Topic outline

  • Grand Rounds

    A patient with no past ocular history presented to the emergency department complaining of floaters in the left eye for 4 days. Exam was notable for visual acuity of 20/20 in the right eye and 20/25 in the left eye. Intraocular pressures were 22 and 21. Anterior segment exam was unremarkable in both eyes. Posterior segment exam revealed grade 1 optic nerve head edema in the right eye and grade 3 optic nerve head edema in the left eye with peripapillary subretinal hemorrhage and subretinal fluid extending from the optic nerve to the inferior macula.

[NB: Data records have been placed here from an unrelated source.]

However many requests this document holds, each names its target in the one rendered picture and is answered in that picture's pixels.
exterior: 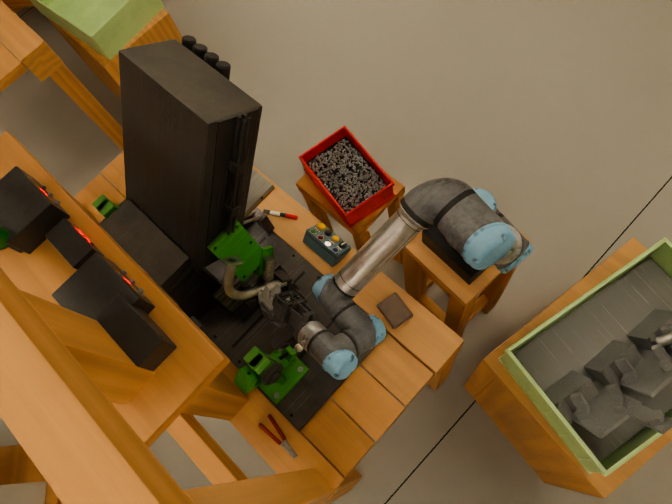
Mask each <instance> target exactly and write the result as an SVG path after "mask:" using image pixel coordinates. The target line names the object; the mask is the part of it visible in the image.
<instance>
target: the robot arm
mask: <svg viewBox="0 0 672 504"><path fill-rule="evenodd" d="M399 204H400V207H399V209H398V210H397V211H396V212H395V213H394V214H393V215H392V216H391V217H390V218H389V219H388V220H387V221H386V222H385V223H384V224H383V225H382V226H381V227H380V229H379V230H378V231H377V232H376V233H375V234H374V235H373V236H372V237H371V238H370V239H369V240H368V241H367V242H366V243H365V244H364V245H363V246H362V247H361V249H360V250H359V251H358V252H357V253H356V254H355V255H354V256H353V257H352V258H351V259H350V260H349V261H348V262H347V263H346V264H345V265H344V266H343V268H342V269H341V270H340V271H339V272H338V273H337V274H336V275H335V276H334V275H333V274H326V275H324V276H322V277H321V278H320V279H319V280H317V281H316V282H315V283H314V285H313V287H312V292H313V294H314V296H315V297H316V299H317V300H318V303H319V304H320V305H321V306H322V307H323V309H324V310H325V311H326V313H327V314H328V315H329V317H330V318H331V319H332V321H333V322H334V324H335V325H336V326H337V328H338V329H339V330H340V332H339V333H338V334H337V335H335V336H334V335H333V334H332V333H331V332H330V331H329V330H327V329H326V328H325V327H324V326H323V325H322V324H321V323H320V322H319V321H316V320H315V319H316V315H317V313H316V312H315V311H314V310H313V309H312V308H311V307H309V306H308V305H307V301H308V299H307V298H306V297H305V296H304V295H303V294H302V293H301V292H299V291H298V290H297V289H295V292H294V291H293V290H290V291H286V292H282V293H281V287H280V285H279V284H276V285H275V286H274V288H273V290H272V291H271V293H270V290H269V288H268V287H267V286H266V287H265V288H264V290H262V289H261V290H259V292H258V300H259V304H260V309H261V312H262V314H263V316H264V317H265V318H267V319H268V320H269V321H270V322H271V323H272V322H273V324H275V325H276V326H277V327H280V328H285V329H286V330H285V331H284V332H283V333H282V334H280V335H279V336H278V337H277V338H276V339H275V340H274V341H272V346H273V348H274V350H278V349H285V348H287V347H288V346H289V345H290V344H291V343H293V342H294V341H295V340H297V341H298V343H299V344H300V345H301V346H302V347H303V348H304V349H305V350H306V351H307V352H308V353H309V354H310V355H311V356H312V357H313V359H314V360H315V361H316V362H317V363H318V364H319V365H320V366H321V367H322V368H323V370H324V371H326V372H328V373H329V374H330V375H331V376H332V377H333V378H335V379H337V380H342V379H345V378H347V377H348V376H349V375H350V374H351V373H352V372H353V371H354V370H355V368H356V366H357V364H358V359H357V357H359V356H360V355H362V354H364V353H365V352H367V351H368V350H370V349H373V348H374V347H375V346H376V345H378V344H379V343H380V342H382V341H383V340H384V339H385V337H386V329H385V326H384V324H383V322H382V321H381V319H380V318H377V316H375V315H369V316H365V315H364V313H363V312H362V311H361V310H360V308H359V307H358V306H357V304H356V303H355V302H354V300H353V298H354V297H355V296H356V295H357V294H358V293H359V292H360V291H361V290H362V289H363V288H364V287H365V286H366V285H367V284H368V283H369V282H370V281H371V280H372V279H373V278H374V277H375V276H376V275H377V274H378V273H379V272H380V271H381V270H382V269H383V268H384V267H385V266H386V265H387V264H388V263H389V262H390V261H391V260H392V259H393V258H394V257H395V256H396V255H397V254H398V253H399V252H400V251H401V250H402V249H403V248H404V247H405V246H406V245H407V244H408V243H409V242H410V241H411V240H412V239H413V238H414V237H415V236H416V235H417V234H418V233H419V232H420V231H421V230H423V229H430V228H431V227H432V226H433V225H435V226H436V227H437V229H438V230H439V231H440V232H441V233H442V234H443V235H444V236H445V239H446V241H447V242H448V244H449V245H450V246H451V247H452V248H454V249H455V250H457V251H458V252H459V253H460V255H461V256H462V257H463V259H464V261H465V262H466V263H467V264H469V265H470V266H471V267H472V268H474V269H476V270H483V269H486V268H487V267H490V266H492V265H493V264H494V265H495V266H496V268H497V269H498V270H500V271H501V272H502V273H504V274H506V273H508V272H509V271H511V270H512V269H513V268H514V267H516V266H517V265H518V264H519V263H520V262H522V261H523V260H524V259H525V258H526V257H527V256H529V255H530V254H531V253H532V252H533V250H534V247H533V246H532V245H531V244H530V241H529V240H527V239H526V238H525V237H524V236H523V235H522V234H521V233H520V232H519V231H518V230H517V229H516V228H515V226H514V225H513V224H512V223H511V222H510V221H509V220H508V219H507V218H506V217H505V216H504V215H503V214H502V213H501V212H500V211H499V210H498V209H497V204H496V200H495V198H494V196H493V195H492V194H491V193H490V192H488V191H487V190H484V189H481V188H472V187H471V186H469V185H468V184H467V183H465V182H464V181H461V180H459V179H455V178H437V179H433V180H429V181H426V182H424V183H422V184H420V185H418V186H416V187H414V188H413V189H411V190H410V191H409V192H408V193H407V194H406V195H405V196H404V197H403V198H402V199H401V200H400V202H399ZM298 293H299V294H300V295H301V296H302V297H303V299H302V298H301V297H300V296H299V295H298Z"/></svg>
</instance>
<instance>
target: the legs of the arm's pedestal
mask: <svg viewBox="0 0 672 504"><path fill-rule="evenodd" d="M402 253H403V265H404V278H405V291H406V292H407V293H408V294H409V295H410V296H412V297H413V298H414V299H415V300H417V301H418V302H419V303H420V304H421V305H423V306H424V307H425V308H426V309H427V310H429V311H430V312H431V313H432V314H433V315H435V316H436V317H437V318H438V319H440V320H441V321H442V322H443V323H444V324H446V325H447V326H448V327H449V328H450V329H452V330H453V331H454V332H455V333H457V334H458V335H459V336H460V337H461V338H462V335H463V333H464V330H465V327H466V325H467V324H468V323H469V322H470V321H471V320H472V319H473V318H474V317H475V316H476V315H477V314H478V313H479V312H480V311H481V310H482V311H483V312H484V313H485V314H488V313H489V312H490V311H491V310H492V309H493V308H494V307H495V306H496V304H497V302H498V301H499V299H500V297H501V295H502V293H503V291H504V289H505V288H506V286H507V284H508V282H509V280H510V278H511V276H512V275H513V273H514V271H515V269H516V267H517V266H516V267H514V268H513V269H512V270H511V271H509V272H508V273H506V274H504V273H501V274H500V275H499V276H498V277H497V278H496V279H495V280H494V281H493V282H492V283H491V284H490V285H488V286H487V287H486V288H485V289H484V290H483V291H482V292H481V293H480V296H479V298H478V299H477V297H476V298H475V299H474V300H473V301H472V302H471V303H469V304H468V305H467V306H466V307H464V306H463V305H462V304H461V303H460V302H459V301H458V300H457V299H456V298H455V297H454V296H453V295H452V294H451V293H450V292H449V291H448V290H447V289H445V288H444V287H443V286H442V285H441V284H440V283H439V282H438V281H437V280H436V279H435V278H434V277H433V276H432V275H431V274H430V273H429V272H428V271H426V270H425V269H424V268H423V267H422V266H421V265H420V264H419V263H418V262H417V261H416V260H415V259H414V258H413V257H412V256H411V255H410V254H409V253H407V252H406V251H405V250H404V249H402ZM434 283H435V284H436V285H437V286H439V287H440V288H441V289H442V290H443V291H444V292H445V293H446V294H447V295H448V296H449V302H448V307H447V312H446V313H445V312H444V311H443V310H442V309H441V308H440V307H439V306H438V305H437V304H436V303H435V302H434V301H432V300H431V299H430V298H429V297H428V296H427V295H426V290H427V289H428V288H429V287H430V286H431V285H433V284H434ZM476 299H477V300H476Z"/></svg>
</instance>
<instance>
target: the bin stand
mask: <svg viewBox="0 0 672 504"><path fill-rule="evenodd" d="M384 172H385V171H384ZM385 173H386V172H385ZM386 174H387V175H388V176H389V177H390V179H391V180H392V181H393V182H394V183H395V186H393V193H394V194H395V195H396V196H395V197H394V198H393V199H391V200H390V201H388V202H387V203H386V204H384V205H383V206H381V207H380V208H378V209H377V210H376V211H374V212H373V213H371V214H370V215H368V216H367V217H365V218H364V219H363V220H361V221H360V222H358V223H357V224H355V225H354V226H352V227H351V228H349V227H348V226H347V224H346V223H345V222H344V221H343V219H342V218H341V217H340V216H339V214H338V213H337V212H336V210H335V209H334V208H333V207H332V205H331V204H330V203H329V201H328V200H327V199H326V198H325V196H324V195H323V194H322V192H321V191H320V190H319V189H318V187H317V186H316V185H315V183H314V182H313V181H312V180H311V178H310V177H309V176H308V175H307V173H305V174H304V175H303V176H302V177H301V178H300V179H299V180H298V181H297V182H296V185H297V188H298V190H299V191H300V192H301V193H302V194H303V197H304V199H305V201H306V203H307V205H308V208H309V210H310V212H311V214H312V215H314V216H315V217H316V218H317V219H318V220H320V221H321V222H322V223H323V224H324V225H326V226H327V227H328V228H329V229H331V230H332V231H333V229H332V226H331V223H330V221H329V218H328V216H327V214H328V215H330V216H331V217H332V218H333V219H335V220H336V221H337V222H338V223H340V224H341V225H342V226H343V227H344V228H346V229H347V230H348V231H349V232H351V233H352V235H353V238H354V242H355V245H356V248H357V252H358V251H359V250H360V249H361V247H362V246H363V245H364V244H365V243H366V242H367V241H368V240H369V239H370V238H371V237H370V233H369V230H368V229H367V228H368V227H369V226H370V225H371V224H372V223H373V222H374V221H375V220H376V219H377V218H378V217H379V216H380V215H381V214H382V213H383V212H384V211H385V209H386V208H388V216H389V218H390V217H391V216H392V215H393V214H394V213H395V212H396V211H397V210H398V209H399V207H400V204H399V202H400V200H401V199H402V198H403V195H404V194H405V186H404V185H403V184H401V183H400V182H398V181H397V180H396V179H394V178H393V177H392V176H390V175H389V174H388V173H386ZM333 232H334V231H333ZM394 259H395V260H396V261H397V262H398V263H400V264H402V263H403V253H402V250H401V251H400V252H399V253H398V254H397V255H396V256H395V257H394Z"/></svg>
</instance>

Optical coherence tomography demonstrated a peripapillary CNVM with associated subretinal fluid and hemorrhage. Fluorescein angiography demonstrated peripapillary leakage with surrounding hypofluorescence. Optical coherence tomography angiography of the macula demonstrated choroidal neovascularization between Bruch’s membrane and the retinal pigment epithelial layer. Humphrey visual field demonstrated an enlarged blind spot in the left eye. She received intravitreal bevacizumab in the left eye. Lumbar puncture was performed and cerebrospinal fluid opening pressure was 28. The patient was diagnosed with idiopathic intracranial hypertension and was started on acetazolamide 500 mg twice daily. She received another dose of intravitreal bevacizumab one month after initial diagnosis. At 2 months her optic nerve head edema had resolved in both eyes and her choroidal neovascular membrane had regressed.